You might think that after the other games, Tecmo would have outright given up on trying to come up with some semblance of a story for DOAX, but you’d be wrong. It all begins on an island: Zack, the goofy ladies’ man from the DOA series who has always resembled (and now actually voiced by) Dennis Rodman has acquired his own tropical island and practically transformed it into a city-state. Zack gets an idea and sends out a mass invitation to the women who fought in the last Dead or Alive tournament, inviting them to what they think is DOA4. But once they all arrive, Zack’s jig is up. Oddly, all the girls decide to kick back and enjoy their free vacation, and thank goodness they all brought a swimsuit, too! As we find out, Zack Island is outfitted with a number of volleyball "courts" for the girls to play on and weakly keep the focus of the game, as well as a casino and a variety of shops.

The game has two modes: hanging out and experiencing the full game on Zack Island or opting for an exhibition volleyball match. The exhibition is the only way for 2 players to join up and if you’re wondering only has one swimsuit per character at the start (you’ll need to collect more on the island to have them carry over to the exhibition). On Zack Island, the player begins the game by selecting one of the 8 girls. Once arriving and wondering out loud what the hell is going on, you’re greeted by either Tina or newcomer Lisa as they tell you what’s up and offer to show you around. If you accept, they’ll remain as your volleyball partner and have you play a practice game before the day ends. From there, it’s up to you what to do next and for the rest of this two week vacation.

Zack Island consists of 9 locations that you can visit, which includes the 4 volleyball venues. There’s also a set of stores that dedicate themselves to swimwear, accessories and gifts. There’s the pool, where you can play the hopping game or simply watch your girl writhe around on her beach chair. There’s also the radio station, which allows you to pick and choose which music tracks you want playing during the game (including the ones ripped to your Xbox). The soundtrack that comes with the game is eclectic, to say the least: you’ll find an unsurprising selection of Disney Channel pop-rock mixed in with ska and reggae and other various forms of music that will no doubt blow your mind.
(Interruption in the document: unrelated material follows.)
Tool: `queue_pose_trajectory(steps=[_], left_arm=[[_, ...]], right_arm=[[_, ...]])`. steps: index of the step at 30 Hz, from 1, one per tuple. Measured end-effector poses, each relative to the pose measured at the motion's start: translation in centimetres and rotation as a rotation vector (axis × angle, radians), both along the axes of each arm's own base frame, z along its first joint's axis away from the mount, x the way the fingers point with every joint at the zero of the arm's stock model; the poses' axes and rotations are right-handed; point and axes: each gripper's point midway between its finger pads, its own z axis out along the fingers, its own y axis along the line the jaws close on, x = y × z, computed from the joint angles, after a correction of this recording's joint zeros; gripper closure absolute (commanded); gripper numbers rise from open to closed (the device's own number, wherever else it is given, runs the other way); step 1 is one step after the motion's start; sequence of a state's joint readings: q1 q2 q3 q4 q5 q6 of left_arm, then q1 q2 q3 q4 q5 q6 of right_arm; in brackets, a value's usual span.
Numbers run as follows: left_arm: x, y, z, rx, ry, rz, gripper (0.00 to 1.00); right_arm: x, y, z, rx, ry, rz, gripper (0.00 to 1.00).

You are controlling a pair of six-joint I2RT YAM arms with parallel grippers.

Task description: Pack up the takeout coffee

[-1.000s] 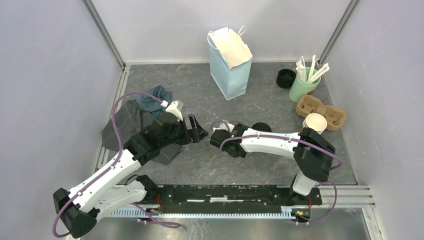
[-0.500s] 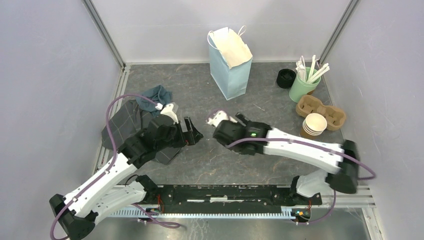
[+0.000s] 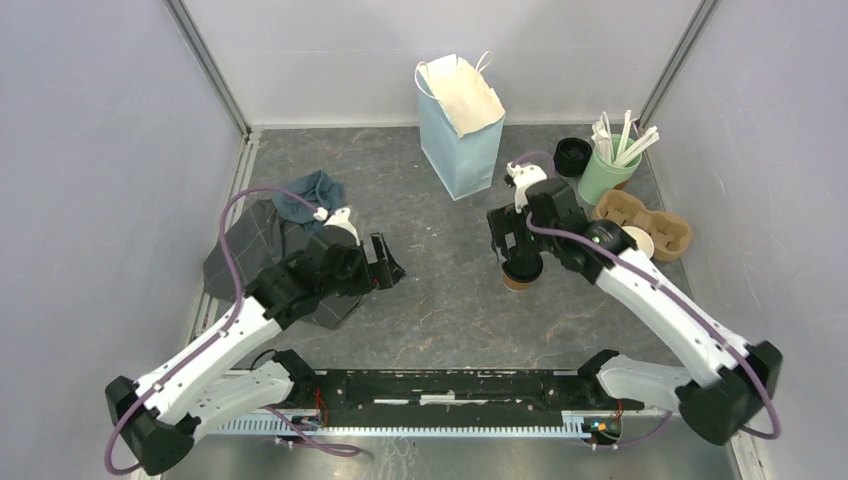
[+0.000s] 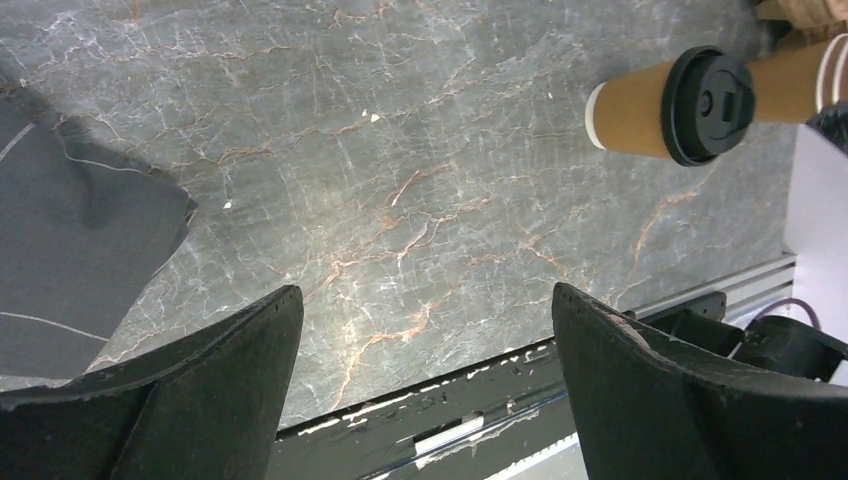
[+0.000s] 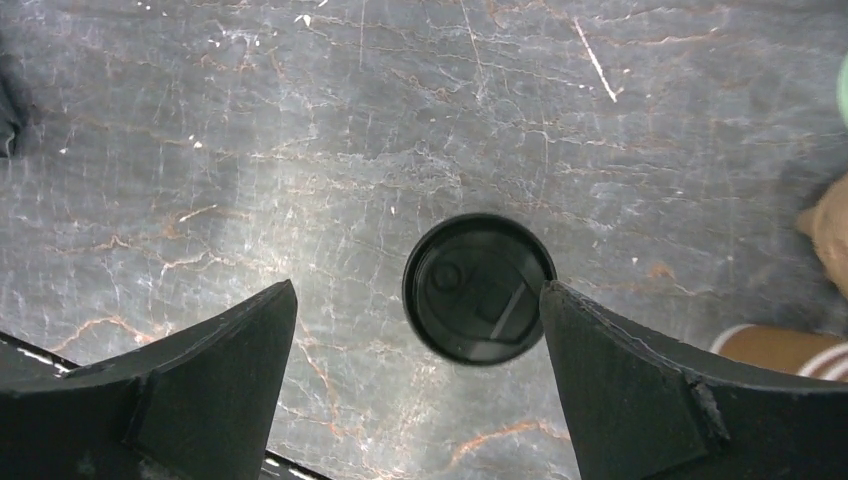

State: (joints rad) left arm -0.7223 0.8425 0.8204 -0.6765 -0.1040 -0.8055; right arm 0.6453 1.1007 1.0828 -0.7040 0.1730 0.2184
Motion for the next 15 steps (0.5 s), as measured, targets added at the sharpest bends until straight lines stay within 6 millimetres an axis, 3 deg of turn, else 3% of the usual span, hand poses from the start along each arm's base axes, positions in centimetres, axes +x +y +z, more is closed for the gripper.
queue_pose_trajectory(steps=[4, 8, 12, 15], left_arm=[[1.0, -0.8, -0.7, 0.047, 0.039, -0.009, 0.00], [3.0, -2.4, -0.2, 0.100, 0.025, -0.055, 0.00], [5.0, -3.6, 0.1, 0.167, -0.008, -0.118, 0.00], [6.2, -4.1, 0.8, 0.216, -0.050, -0.164, 0.00]], right_arm=[[3.9, -0.4, -1.7, 0.070, 0.130, -0.034, 0.02], [9.9, -0.9, -0.9, 0.286, 0.182, -0.099, 0.04], [13.8, -3.8, -0.5, 0.501, 0.210, -0.212, 0.04], [16.0, -6.2, 0.4, 0.494, 0.211, -0.278, 0.05]])
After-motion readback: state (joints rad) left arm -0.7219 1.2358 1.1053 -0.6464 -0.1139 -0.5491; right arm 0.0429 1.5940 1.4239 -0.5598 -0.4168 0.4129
If you wish to get a new volleyball partner, or if your companion left you for greener beaches, you’re gonna have to work for it. Buying gifts for the rest of the girls and asking them nicely if they’d like to join you can either be a breeze or a total failure. So you have to keep at it, make sure that what you’re getting they would actually like (those useless stats from DOA3 now mean something, pal), and hope and pray that they’ll eventually warm up to you. To compound matters further, most of the girls will freely accept gifts but rarely pair up with you. Sure, it’s all pretty shallow, but how else can making friends be even a fifth of the way interesting?
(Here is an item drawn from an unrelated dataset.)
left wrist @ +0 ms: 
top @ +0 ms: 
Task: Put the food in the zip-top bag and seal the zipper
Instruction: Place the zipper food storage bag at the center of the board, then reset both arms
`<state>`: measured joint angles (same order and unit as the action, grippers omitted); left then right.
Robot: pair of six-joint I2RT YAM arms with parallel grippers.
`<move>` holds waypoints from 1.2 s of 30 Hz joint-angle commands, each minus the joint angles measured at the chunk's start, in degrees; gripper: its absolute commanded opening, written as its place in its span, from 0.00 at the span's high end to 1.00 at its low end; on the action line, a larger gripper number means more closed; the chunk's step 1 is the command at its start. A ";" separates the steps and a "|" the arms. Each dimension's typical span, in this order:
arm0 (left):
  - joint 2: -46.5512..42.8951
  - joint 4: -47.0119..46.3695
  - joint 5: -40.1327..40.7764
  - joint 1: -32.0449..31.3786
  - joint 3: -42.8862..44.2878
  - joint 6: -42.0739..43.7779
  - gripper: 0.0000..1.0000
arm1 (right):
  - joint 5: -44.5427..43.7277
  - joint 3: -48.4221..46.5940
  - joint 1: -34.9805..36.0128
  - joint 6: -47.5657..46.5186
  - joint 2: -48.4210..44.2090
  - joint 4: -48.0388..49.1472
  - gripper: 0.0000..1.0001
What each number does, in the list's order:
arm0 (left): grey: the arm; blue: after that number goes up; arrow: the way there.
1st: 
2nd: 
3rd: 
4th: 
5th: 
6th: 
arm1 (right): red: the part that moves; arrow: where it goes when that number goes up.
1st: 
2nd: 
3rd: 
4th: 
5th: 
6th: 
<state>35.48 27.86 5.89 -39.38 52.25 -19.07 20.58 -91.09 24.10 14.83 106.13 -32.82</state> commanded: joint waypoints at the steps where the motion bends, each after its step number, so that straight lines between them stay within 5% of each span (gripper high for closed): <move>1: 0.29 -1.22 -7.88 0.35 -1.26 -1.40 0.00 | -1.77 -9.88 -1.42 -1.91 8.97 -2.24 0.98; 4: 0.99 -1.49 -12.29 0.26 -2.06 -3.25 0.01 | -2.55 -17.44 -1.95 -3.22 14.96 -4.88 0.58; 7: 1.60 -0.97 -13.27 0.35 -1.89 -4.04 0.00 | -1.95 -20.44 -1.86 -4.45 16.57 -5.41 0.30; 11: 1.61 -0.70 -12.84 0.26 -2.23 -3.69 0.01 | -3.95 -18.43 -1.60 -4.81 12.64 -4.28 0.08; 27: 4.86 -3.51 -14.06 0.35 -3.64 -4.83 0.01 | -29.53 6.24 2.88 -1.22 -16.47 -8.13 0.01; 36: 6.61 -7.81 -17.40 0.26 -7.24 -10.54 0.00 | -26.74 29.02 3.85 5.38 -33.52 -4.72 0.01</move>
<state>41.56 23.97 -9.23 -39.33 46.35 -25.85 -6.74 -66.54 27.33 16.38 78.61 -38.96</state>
Obviously, to acquire all those lovely swimsuits and knick-knacks on the island shops, you’re going to need money. Thankfully, DOAX offers three avenues for income. First is the aforementioned hopping game (the easy way), where your chosen character must cross to the other side of the pool via floating platforms, jumping ahead to the next one depending on how hard you whack the A button. The best way to earn cash is by winning volleyball matches but might not always have you seeing green. Lastly there’s the hotel casino, with four games including blackjack, poker, roulette and slots. If you’re lucky enough, the payouts will be constant. If not, then stick to what you know.

Finally we come to the volleyball itself. It comes as bit of a shock that the core gameplay does not rely on any visual aids as opposed to Sega’s Beach Spikers. Serving, spiking and seeing where the ball is going are not helped along with any meters or ground markers, which forces you to be exact with your timing or risk losing, especially when deciding which type of serve you wish to enact. In what seems to be an answer for that however, your chosen character moves more or less automatically, running towards the ball for a spike chance or diving for a ball out of reach. Of course, you’re also free to use the analog stick or D-pad to jaunt around the play area. The camera stays as a good angle, swinging from left to right as the ball crosses the net. If anything brings down this part of the game, it’s the AI of both your teammate and your opponents. They’re somewhat formulaic in their actions, but you can command your teammate to guard the net or act on her own intuitions by moving the right analog stick. The point, though, is to win, and if you’re quick on your thumbs you’ll be in a winning streak in no time. Despite the lack of assistance, the volleyball is solid and most people should get the hang of tossing the ball around within two matches at worst.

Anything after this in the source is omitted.